# PIN 14: Event-Driven Flow Execution via Listeners

Date: December 14, 2019

Author: Chris White

# Status

Paused; supersedes PIN 8.

# Context

Many use cases require event-driven Flows; for example, we might want to run an ETL-style Flow to process individual files each time one lands in an S3 bucket. Historically, we have recommended users sign up for a Scheduler account and use Prefect Cloud's API to trigger parametrized runs (e.g., using AWS Lambda). This suffers from a few drawbacks:

  • it doesn't allow users to explicitly specify that this Flow depends on an external event
  • it doesn't allow users to configure that event as a first-class hook within Prefect
  • it requires the Flow be run through Prefect Cloud

This PIN outlines a first-class implementation of event-driven workflows that will allow users to configure an EventClock that listens for events of a specified type, and passes a JSON representation of each event as a Parmeter to the Flow. This will allow for:

  • a maintained library of event-driven hooks
  • the ability to configure event-driven flows which also run on a schedule
  • an implementation that allows both Core and Cloud users to run event-driven Flows
  • the ability to toggle whether a Flow is "listening" through Prefect instead of an external service

# Proposal

The heart of the current proposal is to introduce a new EventClock (see PIN 10 for a description of the clock model) which polls to find events matching its specification. The proposal is similar in spirit to PIN 8, with a somewhat simpler implementation now that Clocks have been implemented. In addition to a new type of Clock, this proposal outlines a new listen() method on FlowRunner classes, which will become responsible for waiting for either a scheduled time or an event to take place, and will ultimately replace a large piece of the scheduling logic within flow.run().

# Core

In Core, we introduce two new APIs:

  • an EventClock which has an unimplemented next method, responsible for polling for events and collecting them in a work queue
  • an EventParameter (or a new keyword argument to Parameters) that allows users to designate a Parameter as the JSON event payload, with a default value of either None or dict()

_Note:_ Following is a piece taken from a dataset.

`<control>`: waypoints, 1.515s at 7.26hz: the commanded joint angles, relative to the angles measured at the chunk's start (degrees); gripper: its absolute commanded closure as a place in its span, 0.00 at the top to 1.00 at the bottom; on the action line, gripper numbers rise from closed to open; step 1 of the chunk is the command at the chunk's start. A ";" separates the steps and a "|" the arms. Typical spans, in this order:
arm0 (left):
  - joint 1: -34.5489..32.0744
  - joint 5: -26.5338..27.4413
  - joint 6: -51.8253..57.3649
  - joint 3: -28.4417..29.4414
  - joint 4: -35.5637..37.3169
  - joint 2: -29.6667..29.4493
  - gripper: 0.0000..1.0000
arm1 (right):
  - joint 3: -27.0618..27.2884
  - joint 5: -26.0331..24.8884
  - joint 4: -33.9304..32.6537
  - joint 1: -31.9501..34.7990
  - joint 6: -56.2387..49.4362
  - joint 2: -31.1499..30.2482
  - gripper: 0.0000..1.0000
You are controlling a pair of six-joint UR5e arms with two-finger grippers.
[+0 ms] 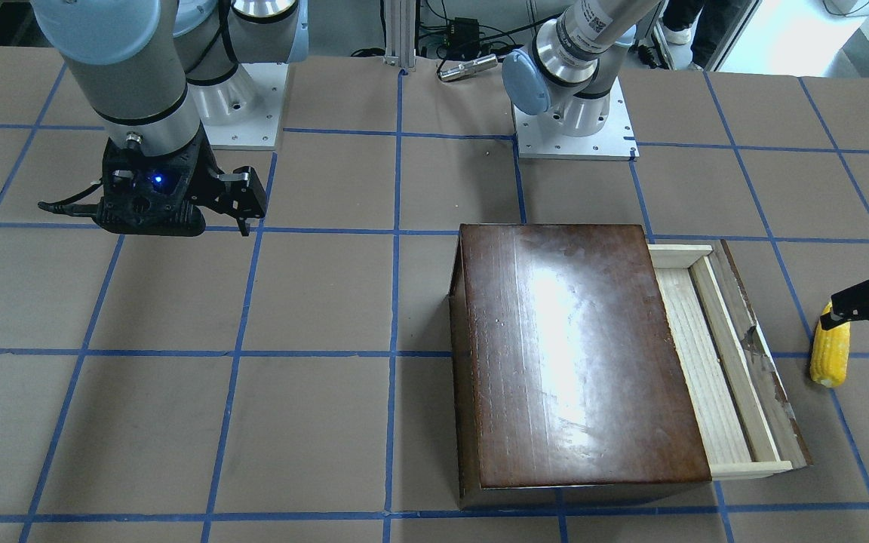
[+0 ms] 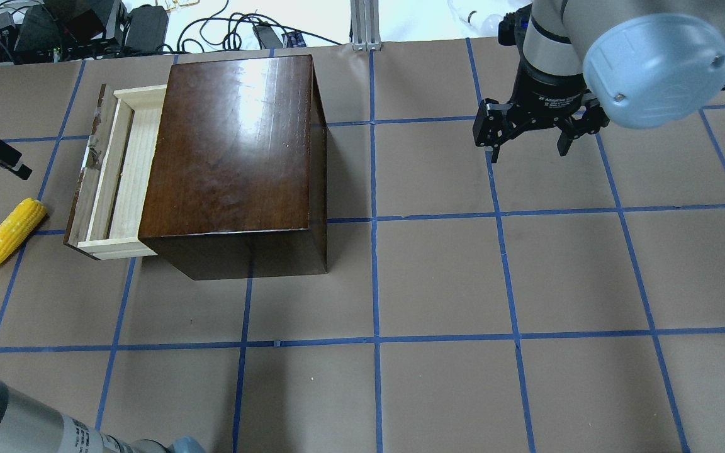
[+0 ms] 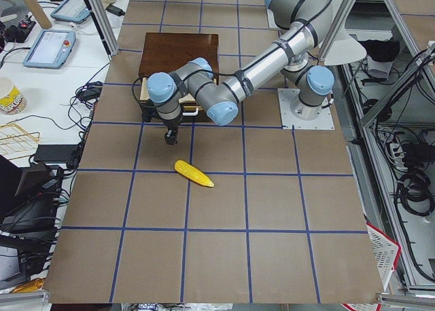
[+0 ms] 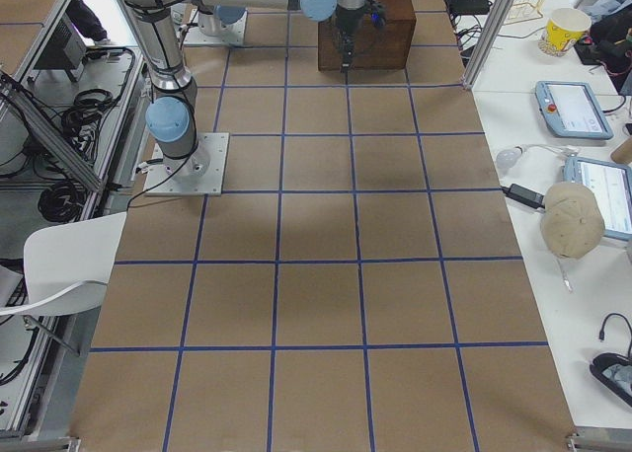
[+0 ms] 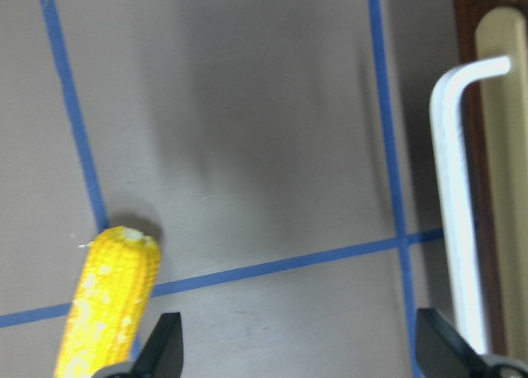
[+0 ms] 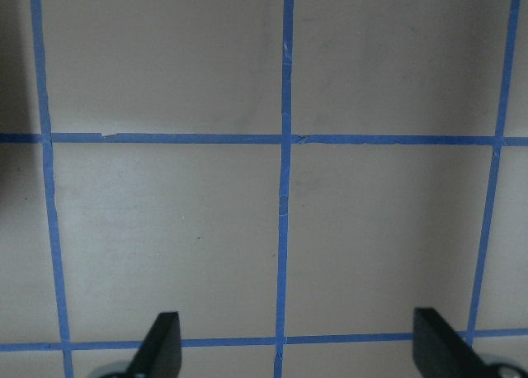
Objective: Open drawer and put corn inside
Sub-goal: 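Release the handle and move the left gripper to the yellow corn, then grasp the yellow corn cob with the left gripper and lift it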
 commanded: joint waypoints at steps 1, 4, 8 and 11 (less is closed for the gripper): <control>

Subclasses of this EventClock can then be used to construct an appropriate Schedule for the Flow (possibly with other time-driven clocks!), and flow.run will essentially work with minimal change. The only additional piece of information that needs to be conveyed is the value for the designated event parameter, and this can be achieved through one additional call (maybe flow.retrieve_event() which then extracts the event from the EventClock) and then placing the result into Prefect context.

In addition, a new listen method on FlowRunner classes will be responsible for calling the schedule and configuring context for each run. Much of the current scheduling logic in flow.run() should be replaceable by this new method on the FlowRunner class.

# Cloud

There are a few proposed changes that will also require changes to Prefect Cloud:

  • any subclass of the EventClock will be deserialized as the base EventClock class, which returns an empty list for next
  • users will be responsible for starting and stopping the listening by creating / cancelling a given Flow run
  • once created, an appropriate agent will pick up the flow run and submit it for "execution" (in this case, submit it to listen); we might need to introduce a new pre-listening state so that the Agent knows this is a listener and not a normal flow run
  • During this execution, the Flow run will enter a Listening state and CloudFlowRunner.listen() will be used to poll for events; anytime an event is found, it will be used to call the Cloud API and create a new parametrized flow run with the appropriate event parameter payload
  • while polling, or through a standard heartbeat thread, if a Flow run is found to be in a Listening state but hasn't sent a heartbeat, the Lazarus process will revive it
  • to prevent duplicate processing runs, we will also need to use some form of "event ID" as the idempotency key for the run

# Consequences

First and foremost, this will allow us to create and maintain a curated list of event-based hooks for Prefect Flows. Additionally, if we enforce a "null"-like default vaule for event parameters, scheduled batch and cleanup jobs can still occur while the flow is listening for events. Moreover, both Core and Cloud users will be able to benefit from the functionality as proposed above.